GOTHENBURG, Sweden - The president of the International Association of Athletics Federations (IAAF) wants athletes who test positive for substances such as steroids to be banned for four years.
"We want to move towards four-year bans," Lamine Diack told reporters on Sunday in Gothenburg, where the European athletics championships start on Monday.
"We cannot accept any doubts about the performances of our athletes."
Diack's proposal came a few days after Olympic and world 100 metres champion Justin Gatlin said he had tested positive for testosterone, dealing a serious blow to the showcase Olympic sport.
Under the current rules of the World Anti-Doping Agency (WADA), athletes face a two-year suspension for a first doping offence and a life ban in case of a second.
The four-year bans would apply for positive tests for only some performance-enhancing drugs including steroids and erythropoietin (EPO), Diack said.
The four-year ban proposal would be on the agenda of the ruling body's next congress in August 2007 in Osaka, Japan, he added.

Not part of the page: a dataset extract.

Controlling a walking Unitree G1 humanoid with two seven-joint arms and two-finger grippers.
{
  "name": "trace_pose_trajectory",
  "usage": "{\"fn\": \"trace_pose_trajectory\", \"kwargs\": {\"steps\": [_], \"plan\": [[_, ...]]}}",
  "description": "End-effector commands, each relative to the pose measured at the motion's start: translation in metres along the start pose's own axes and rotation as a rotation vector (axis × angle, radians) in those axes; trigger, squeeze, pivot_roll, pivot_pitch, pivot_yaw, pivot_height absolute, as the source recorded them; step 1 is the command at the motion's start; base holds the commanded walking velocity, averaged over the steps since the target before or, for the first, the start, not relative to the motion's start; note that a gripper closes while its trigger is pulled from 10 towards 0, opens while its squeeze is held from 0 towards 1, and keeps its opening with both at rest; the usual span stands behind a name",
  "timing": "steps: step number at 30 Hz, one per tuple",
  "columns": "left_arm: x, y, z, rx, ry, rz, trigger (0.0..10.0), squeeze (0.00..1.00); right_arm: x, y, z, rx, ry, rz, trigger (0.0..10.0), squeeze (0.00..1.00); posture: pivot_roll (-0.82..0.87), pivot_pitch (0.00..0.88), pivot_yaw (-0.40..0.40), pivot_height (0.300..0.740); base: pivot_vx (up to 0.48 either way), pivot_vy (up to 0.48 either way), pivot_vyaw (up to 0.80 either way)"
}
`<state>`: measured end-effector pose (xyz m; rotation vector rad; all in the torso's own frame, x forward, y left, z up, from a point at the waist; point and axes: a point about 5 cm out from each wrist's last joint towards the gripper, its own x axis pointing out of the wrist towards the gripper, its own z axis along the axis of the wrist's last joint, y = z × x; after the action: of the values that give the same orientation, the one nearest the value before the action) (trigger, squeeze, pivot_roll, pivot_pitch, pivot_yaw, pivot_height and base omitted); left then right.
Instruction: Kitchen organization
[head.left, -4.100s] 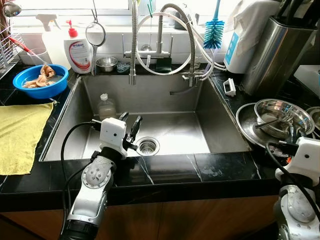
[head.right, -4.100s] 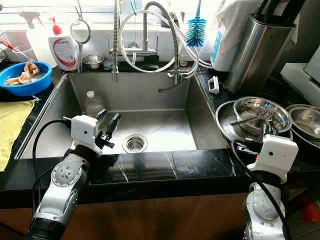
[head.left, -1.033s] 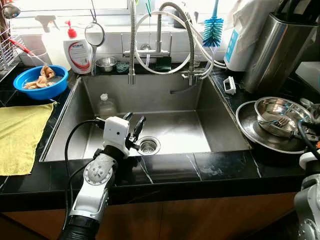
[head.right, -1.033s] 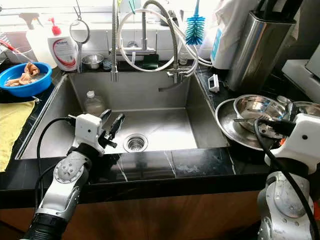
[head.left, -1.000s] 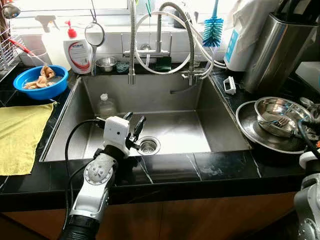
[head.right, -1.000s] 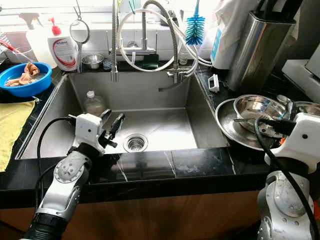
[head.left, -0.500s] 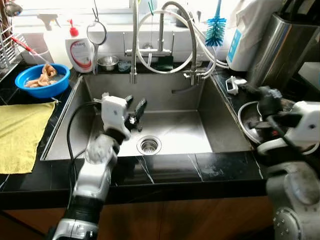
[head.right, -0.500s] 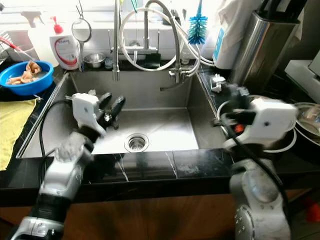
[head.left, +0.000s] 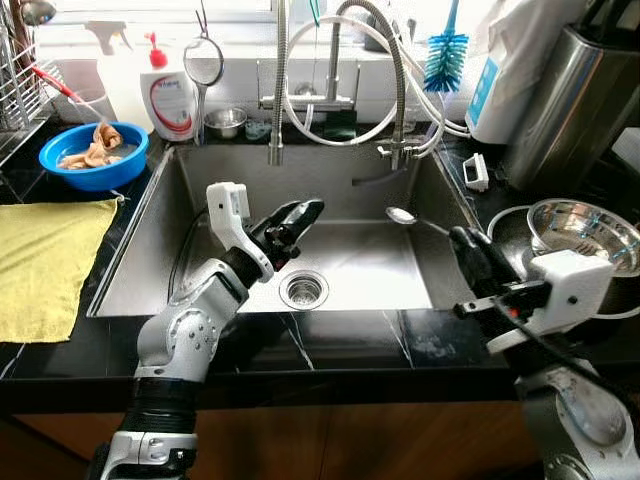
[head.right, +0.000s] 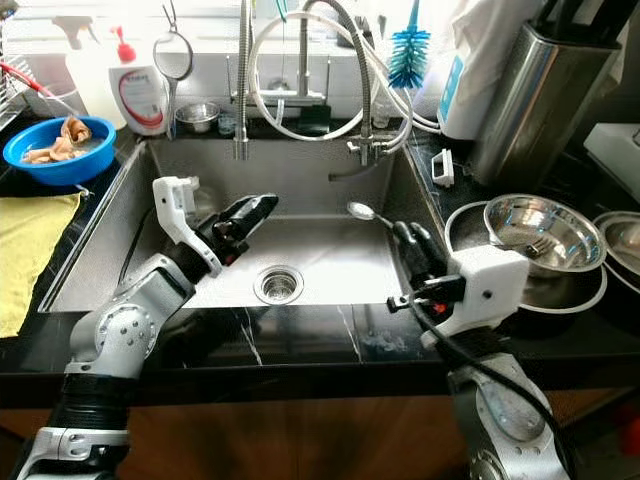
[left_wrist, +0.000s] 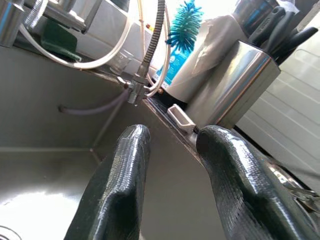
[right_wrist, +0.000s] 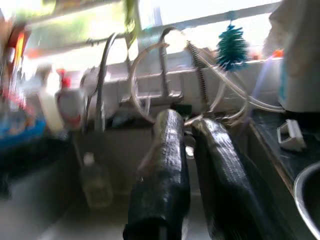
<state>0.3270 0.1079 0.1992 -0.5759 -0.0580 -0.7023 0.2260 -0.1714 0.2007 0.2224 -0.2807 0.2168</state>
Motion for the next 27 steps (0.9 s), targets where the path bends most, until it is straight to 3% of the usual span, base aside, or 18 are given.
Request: {"fn": "trace_pose_trajectory", "kwargs": {"steps": [1,7,13,16,27], "plan": [[-0.002,-0.002,0.002,-0.021,-0.002,0.001,10.0,0.0,0.0,-0.006,0.004,0.056,-0.035,-0.03,10.0,0.0,0.01,0.0,-0.038,0.719,0.0,0.0,0.0],[-0.004,-0.005,0.002,-0.067,0.014,-0.001,10.0,0.0,-0.002,-0.006,0.005,0.155,-0.076,-0.015,10.0,0.0,0.01,0.0,-0.038,0.719,0.0,0.0,0.0],[-0.005,-0.002,0.004,-0.04,0.02,0.015,10.0,0.0,-0.011,0.002,-0.004,0.128,0.02,0.126,10.0,0.0,0.01,0.0,-0.04,0.719,0.0,0.0,0.0],[-0.005,-0.002,0.005,-0.026,0.025,0.016,10.0,0.0,-0.014,0.001,-0.005,0.148,0.029,0.12,10.0,0.0,0.01,0.0,-0.041,0.719,0.0,0.0,0.0],[-0.006,0.001,0.008,-0.043,0.002,0.041,10.0,0.0,-0.014,-0.016,0.015,0.447,-0.176,0.027,10.0,0.0,0.01,0.0,-0.042,0.719,0.0,0.0,0.0]]}}
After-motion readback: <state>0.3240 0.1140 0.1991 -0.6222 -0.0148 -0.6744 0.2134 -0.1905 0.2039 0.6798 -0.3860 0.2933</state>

Diack said he would try to convince other federations to follow suit and hoped WADA would promote four-year bans at its next congress scheduled for November 2007.
The IAAF used to inflict four-year bans for steroid offences but dropped the sanction to two years in 1997 after courts in some countries refused to uphold the longer penalty.

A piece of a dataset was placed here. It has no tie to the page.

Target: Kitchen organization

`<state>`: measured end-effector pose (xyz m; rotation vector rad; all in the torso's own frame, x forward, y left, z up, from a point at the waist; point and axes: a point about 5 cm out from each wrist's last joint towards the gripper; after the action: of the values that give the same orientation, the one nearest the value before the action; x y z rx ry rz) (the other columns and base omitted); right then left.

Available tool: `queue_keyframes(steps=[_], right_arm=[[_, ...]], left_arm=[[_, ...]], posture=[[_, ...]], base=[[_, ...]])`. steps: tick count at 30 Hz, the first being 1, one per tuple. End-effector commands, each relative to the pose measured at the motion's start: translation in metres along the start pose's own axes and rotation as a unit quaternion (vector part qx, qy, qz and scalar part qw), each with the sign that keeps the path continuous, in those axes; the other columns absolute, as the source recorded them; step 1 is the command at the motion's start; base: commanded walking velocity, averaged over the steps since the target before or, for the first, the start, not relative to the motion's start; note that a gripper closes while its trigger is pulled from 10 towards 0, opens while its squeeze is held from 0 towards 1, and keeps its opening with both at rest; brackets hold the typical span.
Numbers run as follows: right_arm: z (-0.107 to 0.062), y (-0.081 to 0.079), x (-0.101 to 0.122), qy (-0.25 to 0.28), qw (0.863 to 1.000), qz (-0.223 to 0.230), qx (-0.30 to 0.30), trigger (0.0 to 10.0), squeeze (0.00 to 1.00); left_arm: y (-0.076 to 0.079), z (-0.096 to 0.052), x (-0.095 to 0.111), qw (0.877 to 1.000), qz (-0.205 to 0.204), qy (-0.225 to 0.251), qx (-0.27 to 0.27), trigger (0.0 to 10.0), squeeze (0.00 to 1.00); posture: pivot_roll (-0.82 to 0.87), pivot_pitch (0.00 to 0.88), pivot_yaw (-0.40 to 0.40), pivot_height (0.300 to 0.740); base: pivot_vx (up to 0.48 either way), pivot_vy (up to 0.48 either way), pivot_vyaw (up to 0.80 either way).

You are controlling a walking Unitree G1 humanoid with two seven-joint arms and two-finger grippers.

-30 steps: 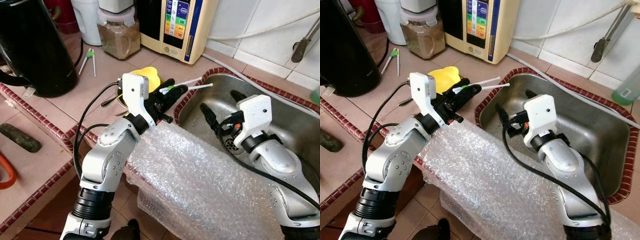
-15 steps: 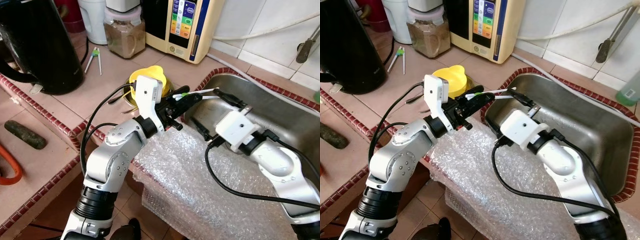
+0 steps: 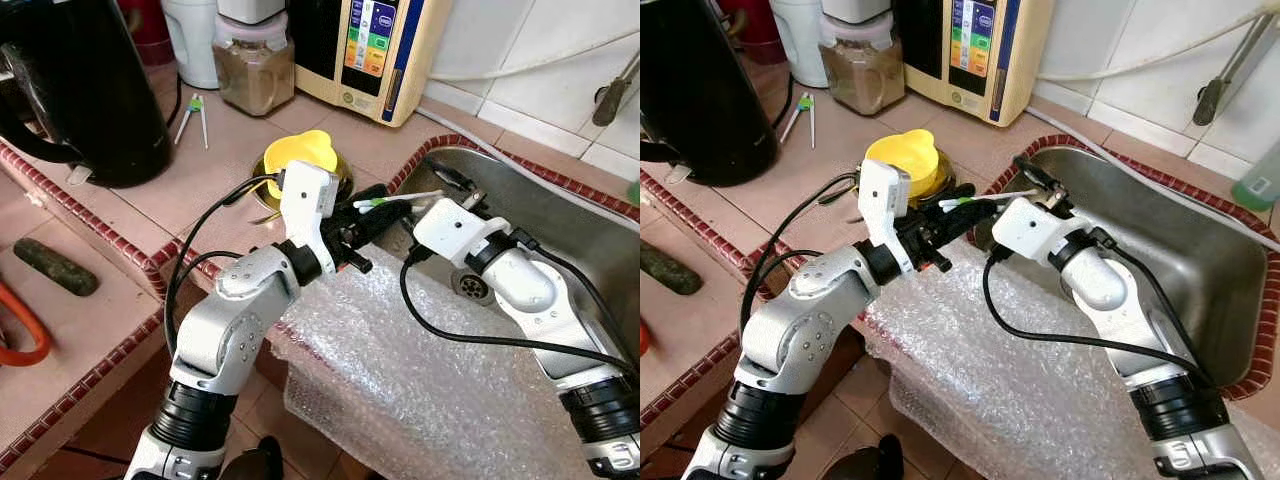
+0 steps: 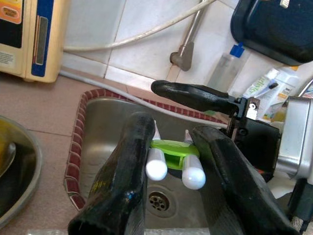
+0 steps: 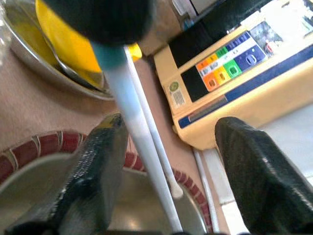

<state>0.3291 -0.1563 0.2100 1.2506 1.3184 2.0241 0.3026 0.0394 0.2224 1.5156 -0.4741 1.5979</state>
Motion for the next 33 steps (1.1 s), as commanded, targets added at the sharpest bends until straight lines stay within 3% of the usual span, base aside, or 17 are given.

"We know there could be some difficult situations but that's the way we want to go," Diack said when asked whether the reinstatement of four-year bans could result in more legal battles for IAAF.
Gatlin, joint world 100 metres record holder with Jamaican Asafa Powell, will attend a hearing before the US Anti-Doping Agency (USADA) in the near future.

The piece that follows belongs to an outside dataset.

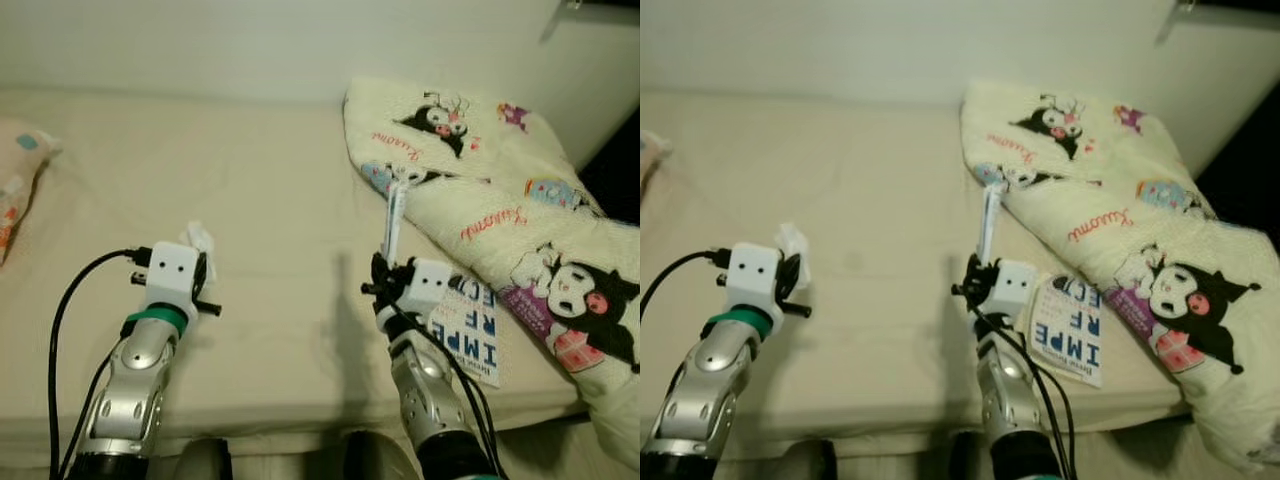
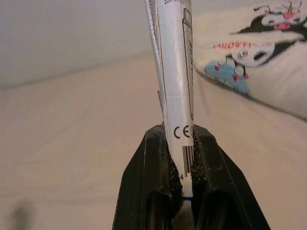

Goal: Clean up the room

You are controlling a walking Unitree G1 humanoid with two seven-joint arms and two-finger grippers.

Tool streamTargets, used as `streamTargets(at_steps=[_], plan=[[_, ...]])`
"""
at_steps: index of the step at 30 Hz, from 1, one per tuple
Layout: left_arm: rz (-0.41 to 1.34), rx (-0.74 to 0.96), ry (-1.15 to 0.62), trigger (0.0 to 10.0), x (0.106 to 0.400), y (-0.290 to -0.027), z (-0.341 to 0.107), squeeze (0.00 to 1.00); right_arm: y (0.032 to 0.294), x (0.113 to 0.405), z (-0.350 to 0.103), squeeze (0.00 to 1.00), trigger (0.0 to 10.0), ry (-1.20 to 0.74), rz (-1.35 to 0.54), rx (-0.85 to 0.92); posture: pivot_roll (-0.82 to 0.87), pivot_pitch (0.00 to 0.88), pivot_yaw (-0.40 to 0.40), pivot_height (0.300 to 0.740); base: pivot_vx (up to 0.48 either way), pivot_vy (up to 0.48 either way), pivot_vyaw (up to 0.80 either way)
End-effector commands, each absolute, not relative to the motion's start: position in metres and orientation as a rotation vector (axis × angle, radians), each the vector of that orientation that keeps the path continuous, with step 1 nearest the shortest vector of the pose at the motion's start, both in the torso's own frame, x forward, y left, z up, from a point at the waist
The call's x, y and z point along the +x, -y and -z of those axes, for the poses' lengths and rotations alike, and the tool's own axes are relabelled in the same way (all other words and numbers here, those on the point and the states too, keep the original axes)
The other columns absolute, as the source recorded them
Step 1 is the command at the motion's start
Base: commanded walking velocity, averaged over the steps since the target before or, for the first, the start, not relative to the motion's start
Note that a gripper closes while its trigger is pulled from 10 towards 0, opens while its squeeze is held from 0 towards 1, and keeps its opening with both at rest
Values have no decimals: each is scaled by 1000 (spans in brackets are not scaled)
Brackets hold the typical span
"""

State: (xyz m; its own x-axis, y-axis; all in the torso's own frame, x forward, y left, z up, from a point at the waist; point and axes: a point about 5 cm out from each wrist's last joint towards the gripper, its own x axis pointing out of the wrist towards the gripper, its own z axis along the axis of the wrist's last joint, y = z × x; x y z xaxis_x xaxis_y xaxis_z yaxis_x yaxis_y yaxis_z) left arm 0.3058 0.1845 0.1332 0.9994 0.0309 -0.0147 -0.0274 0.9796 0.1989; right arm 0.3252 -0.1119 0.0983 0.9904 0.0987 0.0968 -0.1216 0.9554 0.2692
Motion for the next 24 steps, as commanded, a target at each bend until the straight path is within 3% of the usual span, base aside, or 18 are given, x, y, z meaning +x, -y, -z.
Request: streamTargets(at_steps=[1, 10, 15, 24], plan=[[-52, 215, -26, 10000, 306, -187, -128, 0, 112, 324, -96, 0, 10000, 70, -105, 275, 119, 0, -34, 700, 0, 0, 0], [-104, 227, -25, 10000, 306, -194, -123, 0, 114, 323, -94, 0, 10000, 52, -91, 261, 119, 0, -32, 740, 0, 0, 0], [-107, 226, -26, 10000, 307, -194, -121, 0, 113, 324, -91, 0, 10000, 28, -68, 216, 119, 0, -32, 740, 0, 0, 0], [-109, 216, -26, 10000, 306, -192, -118, 0, 108, 323, -88, 0, 10000, 7, -101, 222, 119, 0, -37, 740, -403, 0, 0]])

The 24-year-old American has denied ever knowingly using a banned substance or authorising anyone else to administer one to him.
"This is a disaster for our sport," Diack said of Gatlin's positive test.
"I was convinced he was a great champion and he actually played an important role in USADA's campaign against doping.
"This is bad publicity. At last year's world championships we believed a new generation was coming up and we were moving out of all this. Sadly, it is not the case."
More than half a dozen athletes currently or previously trained by Gatlin's coach, Trevor Graham, including disgraced former 100 metres world record-holder Tim Montgomery, have been suspended for doping.
"It is disturbing that so many of Trevor Graham's athletes have tested positive," Diack said.
The IAAF president, however, ruled out immediate sanctions from the ruling body against the coach, who has been banned by the US Olympic Committee (USOC) from using their training centres and facilities.
"This is a difficult situation but we must face it", Diack said of the turbulent climate created by the Gatlin case.
"Our society is such that there will always be cheats but they must know that we will do everything in our power to get rid of them."